In [1]:
import pandas as pd
import html
import re
# from sklearn.feature_extraction.text import CountVectorizer
import nltk
import random
# import numpy as np
from nltk.tokenize import TweetTokenizer
nltk.download('stopwords')
# from sklearn.model_selection import train_test_split
# from sklearn.linear_model import LogisticRegression
from sklearn.naive_bayes import MultinomialNB
from sklearn.model_selection import cross_val_predict
from sklearn.metrics import classification_report
from sklearn.metrics import confusion_matrix
from sklearn.metrics import precision_recall_curve

[nltk_data] Downloading package stopwords to /root/nltk_data...
[nltk_data]   Unzipping corpora/stopwords.zip.


# Functions & Data

### def classify(feature_sets):

In [39]:
def classify(feature_sets):
  k_folds = 10
  test_size = 0.3
  split_point = int(round(len(feature_sets)*(1-test_size),0))
  X = []
  y = []
  for example in feature_sets:
    X.append(example[0])
    y.append(example[1])
  X = pd.DataFrame(X).values
  train_X, test_X = X[:split_point], X[split_point:]
  train_y, test_y = y[:split_point], y[split_point:]

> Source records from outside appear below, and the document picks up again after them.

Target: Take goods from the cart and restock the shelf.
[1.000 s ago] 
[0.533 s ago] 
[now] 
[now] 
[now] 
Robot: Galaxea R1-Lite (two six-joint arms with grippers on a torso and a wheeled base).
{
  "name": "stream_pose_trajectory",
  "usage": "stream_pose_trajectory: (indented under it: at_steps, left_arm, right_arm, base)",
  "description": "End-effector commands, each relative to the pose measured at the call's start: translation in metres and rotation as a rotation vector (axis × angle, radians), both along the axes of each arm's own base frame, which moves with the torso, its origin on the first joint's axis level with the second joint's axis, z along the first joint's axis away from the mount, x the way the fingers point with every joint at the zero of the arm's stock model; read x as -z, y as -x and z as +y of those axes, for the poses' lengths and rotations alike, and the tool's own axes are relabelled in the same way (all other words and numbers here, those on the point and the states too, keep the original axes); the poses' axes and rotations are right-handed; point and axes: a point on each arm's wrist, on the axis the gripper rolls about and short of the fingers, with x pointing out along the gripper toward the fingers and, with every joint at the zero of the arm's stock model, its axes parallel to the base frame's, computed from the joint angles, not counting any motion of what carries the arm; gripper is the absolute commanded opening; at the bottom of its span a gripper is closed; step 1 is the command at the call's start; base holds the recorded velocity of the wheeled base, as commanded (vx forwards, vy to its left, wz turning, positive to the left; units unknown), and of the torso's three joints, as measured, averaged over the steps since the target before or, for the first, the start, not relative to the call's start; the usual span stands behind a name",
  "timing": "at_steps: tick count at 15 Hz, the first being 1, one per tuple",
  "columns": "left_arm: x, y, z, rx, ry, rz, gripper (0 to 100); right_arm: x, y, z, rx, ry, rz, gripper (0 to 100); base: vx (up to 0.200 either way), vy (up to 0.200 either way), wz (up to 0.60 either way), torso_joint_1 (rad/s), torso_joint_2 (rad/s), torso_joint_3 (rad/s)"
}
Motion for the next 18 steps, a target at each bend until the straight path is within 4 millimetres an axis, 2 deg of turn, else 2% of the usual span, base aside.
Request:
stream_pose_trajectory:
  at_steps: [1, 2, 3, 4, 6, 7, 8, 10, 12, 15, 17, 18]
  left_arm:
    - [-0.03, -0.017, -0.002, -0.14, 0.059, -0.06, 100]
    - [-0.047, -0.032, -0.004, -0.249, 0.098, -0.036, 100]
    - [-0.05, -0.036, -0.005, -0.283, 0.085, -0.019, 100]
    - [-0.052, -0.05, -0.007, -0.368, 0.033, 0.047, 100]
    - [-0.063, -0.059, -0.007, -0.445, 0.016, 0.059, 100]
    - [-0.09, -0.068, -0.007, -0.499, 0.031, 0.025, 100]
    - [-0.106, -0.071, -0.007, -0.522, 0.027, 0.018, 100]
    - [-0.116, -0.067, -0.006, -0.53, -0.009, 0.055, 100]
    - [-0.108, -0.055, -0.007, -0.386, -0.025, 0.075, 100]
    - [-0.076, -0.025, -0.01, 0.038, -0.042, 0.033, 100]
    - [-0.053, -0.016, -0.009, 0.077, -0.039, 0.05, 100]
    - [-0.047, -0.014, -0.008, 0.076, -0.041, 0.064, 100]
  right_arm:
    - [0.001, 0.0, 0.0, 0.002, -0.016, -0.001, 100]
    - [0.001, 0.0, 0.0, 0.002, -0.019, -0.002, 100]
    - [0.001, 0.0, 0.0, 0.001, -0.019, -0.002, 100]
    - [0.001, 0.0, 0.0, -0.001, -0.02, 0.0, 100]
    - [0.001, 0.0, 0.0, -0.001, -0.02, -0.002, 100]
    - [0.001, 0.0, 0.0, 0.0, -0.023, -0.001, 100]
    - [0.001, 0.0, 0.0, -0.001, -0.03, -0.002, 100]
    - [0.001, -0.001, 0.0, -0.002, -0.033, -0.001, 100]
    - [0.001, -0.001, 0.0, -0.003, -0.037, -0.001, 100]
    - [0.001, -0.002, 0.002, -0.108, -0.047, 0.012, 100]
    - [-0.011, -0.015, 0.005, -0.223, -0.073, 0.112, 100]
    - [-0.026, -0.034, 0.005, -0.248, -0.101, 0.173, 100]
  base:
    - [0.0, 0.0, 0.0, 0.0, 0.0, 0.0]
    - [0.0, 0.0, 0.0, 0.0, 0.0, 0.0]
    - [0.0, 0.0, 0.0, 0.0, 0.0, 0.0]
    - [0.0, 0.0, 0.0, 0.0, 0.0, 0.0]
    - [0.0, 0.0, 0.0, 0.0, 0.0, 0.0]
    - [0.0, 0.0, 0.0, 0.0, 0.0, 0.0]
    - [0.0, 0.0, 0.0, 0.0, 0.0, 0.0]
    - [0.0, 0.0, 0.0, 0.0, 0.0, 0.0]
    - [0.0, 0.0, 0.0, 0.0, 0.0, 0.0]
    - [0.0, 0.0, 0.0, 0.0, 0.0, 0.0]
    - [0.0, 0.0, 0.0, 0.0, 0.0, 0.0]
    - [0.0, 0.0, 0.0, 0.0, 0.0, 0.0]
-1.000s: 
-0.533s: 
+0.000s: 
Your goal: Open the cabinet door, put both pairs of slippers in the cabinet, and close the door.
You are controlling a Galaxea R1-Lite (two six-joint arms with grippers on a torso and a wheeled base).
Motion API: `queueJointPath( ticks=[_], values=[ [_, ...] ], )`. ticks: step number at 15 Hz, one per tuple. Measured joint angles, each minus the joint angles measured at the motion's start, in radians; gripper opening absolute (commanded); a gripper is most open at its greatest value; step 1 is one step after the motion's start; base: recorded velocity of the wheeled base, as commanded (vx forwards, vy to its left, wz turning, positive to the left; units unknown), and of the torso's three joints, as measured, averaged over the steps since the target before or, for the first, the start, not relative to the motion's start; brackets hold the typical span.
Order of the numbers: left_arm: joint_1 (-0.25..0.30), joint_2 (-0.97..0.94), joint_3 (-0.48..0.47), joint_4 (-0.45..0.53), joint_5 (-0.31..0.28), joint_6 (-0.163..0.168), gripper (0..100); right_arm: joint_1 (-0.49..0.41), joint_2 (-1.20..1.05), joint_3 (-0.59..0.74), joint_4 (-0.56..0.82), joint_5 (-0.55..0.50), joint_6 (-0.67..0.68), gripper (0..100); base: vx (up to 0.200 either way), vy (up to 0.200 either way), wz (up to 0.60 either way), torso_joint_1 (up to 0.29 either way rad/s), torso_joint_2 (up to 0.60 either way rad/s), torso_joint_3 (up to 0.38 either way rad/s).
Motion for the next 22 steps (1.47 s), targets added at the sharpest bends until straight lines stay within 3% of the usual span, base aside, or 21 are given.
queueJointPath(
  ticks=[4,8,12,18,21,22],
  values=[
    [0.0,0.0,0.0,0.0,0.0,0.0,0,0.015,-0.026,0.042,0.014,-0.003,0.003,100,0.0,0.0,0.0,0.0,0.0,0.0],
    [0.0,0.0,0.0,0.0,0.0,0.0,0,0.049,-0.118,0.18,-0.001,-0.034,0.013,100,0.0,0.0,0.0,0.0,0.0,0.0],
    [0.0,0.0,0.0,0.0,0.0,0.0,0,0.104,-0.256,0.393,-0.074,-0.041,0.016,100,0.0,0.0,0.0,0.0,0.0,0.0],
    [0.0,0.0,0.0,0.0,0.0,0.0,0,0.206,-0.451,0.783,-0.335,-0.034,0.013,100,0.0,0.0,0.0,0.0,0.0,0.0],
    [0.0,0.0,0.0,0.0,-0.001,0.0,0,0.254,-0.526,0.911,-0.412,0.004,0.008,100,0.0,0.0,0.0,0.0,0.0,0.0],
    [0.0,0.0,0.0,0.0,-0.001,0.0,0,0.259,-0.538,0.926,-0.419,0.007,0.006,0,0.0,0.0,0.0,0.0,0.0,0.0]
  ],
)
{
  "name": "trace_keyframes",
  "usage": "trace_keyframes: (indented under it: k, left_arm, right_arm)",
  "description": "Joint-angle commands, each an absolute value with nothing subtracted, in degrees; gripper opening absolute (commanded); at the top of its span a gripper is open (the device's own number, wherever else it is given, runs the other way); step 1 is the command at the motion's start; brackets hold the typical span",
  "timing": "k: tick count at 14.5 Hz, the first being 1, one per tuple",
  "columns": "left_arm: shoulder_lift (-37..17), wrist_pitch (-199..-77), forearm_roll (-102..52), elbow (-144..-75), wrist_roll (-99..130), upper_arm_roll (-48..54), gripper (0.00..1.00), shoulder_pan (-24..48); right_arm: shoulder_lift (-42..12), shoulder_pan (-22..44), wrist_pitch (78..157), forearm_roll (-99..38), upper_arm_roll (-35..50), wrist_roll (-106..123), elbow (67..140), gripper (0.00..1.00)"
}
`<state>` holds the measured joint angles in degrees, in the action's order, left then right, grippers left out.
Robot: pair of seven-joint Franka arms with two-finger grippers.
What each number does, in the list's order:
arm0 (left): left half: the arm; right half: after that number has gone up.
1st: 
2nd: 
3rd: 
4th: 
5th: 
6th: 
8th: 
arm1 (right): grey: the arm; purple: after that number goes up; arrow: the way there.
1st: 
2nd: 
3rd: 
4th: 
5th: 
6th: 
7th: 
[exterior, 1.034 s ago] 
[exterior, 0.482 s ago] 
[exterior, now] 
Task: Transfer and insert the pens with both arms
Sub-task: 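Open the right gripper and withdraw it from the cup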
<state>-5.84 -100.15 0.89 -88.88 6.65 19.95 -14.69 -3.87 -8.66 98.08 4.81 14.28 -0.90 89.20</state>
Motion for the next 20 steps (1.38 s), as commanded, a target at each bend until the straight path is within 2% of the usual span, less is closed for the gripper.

  print('Train MNB model on {} examples with {}-fold cross-validation'.format(len(y), k_folds))
  classifier = MultinomialNB()
  classifier.fit(X, y)
  y_pred = cross_val_predict(classifier, X, y, cv=k_folds)
  cnf = confusion_matrix(y, y_pred)
  # print('Train MNB model on {} training examples with {}-fold cross-validation'.format(len(train_y), k_folds))
  # classifier = MultinomialNB()
  # train_pred = cross_val_predict(classifier, train_X, train_y, cv=k_folds)
  # cnf = confusion_matrix(train_y, train_pred)
  print('Confusion Matrix:\n',cnf)
  tn = cnf[0][0]
  tp = cnf[1][1]
  fn = cnf[1][0]
  fp = cnf[0][1]
  n_obs = sum(sum(cnf))
  acc = (tn+tp)/n_obs
  p_1 = tp/(tp+fp)
  r_1 = tp/(tp+fn)
  f1_1 = (2*p_1*r_1)/(p_1+r_1)
  print('Accuracy:',round(acc,4))
  print('Precision (1):',round(p_1,4))
  print('Recall (1):',round(r_1,4))
  print('F1 (1):',round(f1_1,4))

  # print('\nClassify {} test examples'.format(len(test_y)))
  # classifier.fit(train_X, train_y)
  # test_pred = classifier.predict(test_X)
  # cnf = confusion_matrix(test_y, test_pred)
  # print('Confusion Matrix:\n',cnf)
  # tn = cnf[0][0]
  # tp = cnf[1][1]
  # fn = cnf[1][0]
  # fp = cnf[0][1]
  # n_obs = sum(sum(cnf))
  # acc = (tn+tp)/n_obs
  # p_1 = tp/(tp+fp)
  # r_1 = tp/(tp+fn)
  # f1_1 = (2*p_1*r_1)/(p_1+r_1)
  # print('Accuracy:',round(acc,4))
  # print('Precision (1):',round(p_1,4))
  # print('Recall (1):',round(r_1,4))
  # print('F1 (1):',round(f1_1,4))

  features = list(feature_sets[0][0].keys())
  log_prob_diffs = []
  for i in range(len(features)):
    log_prob_diff = classifier.feature_log_prob_[0][i] - classifier.feature_log_prob_[1][i]
    log_prob_diffs.append(log_prob_diff)
  feature_ranks = sorted(zip(log_prob_diffs, features))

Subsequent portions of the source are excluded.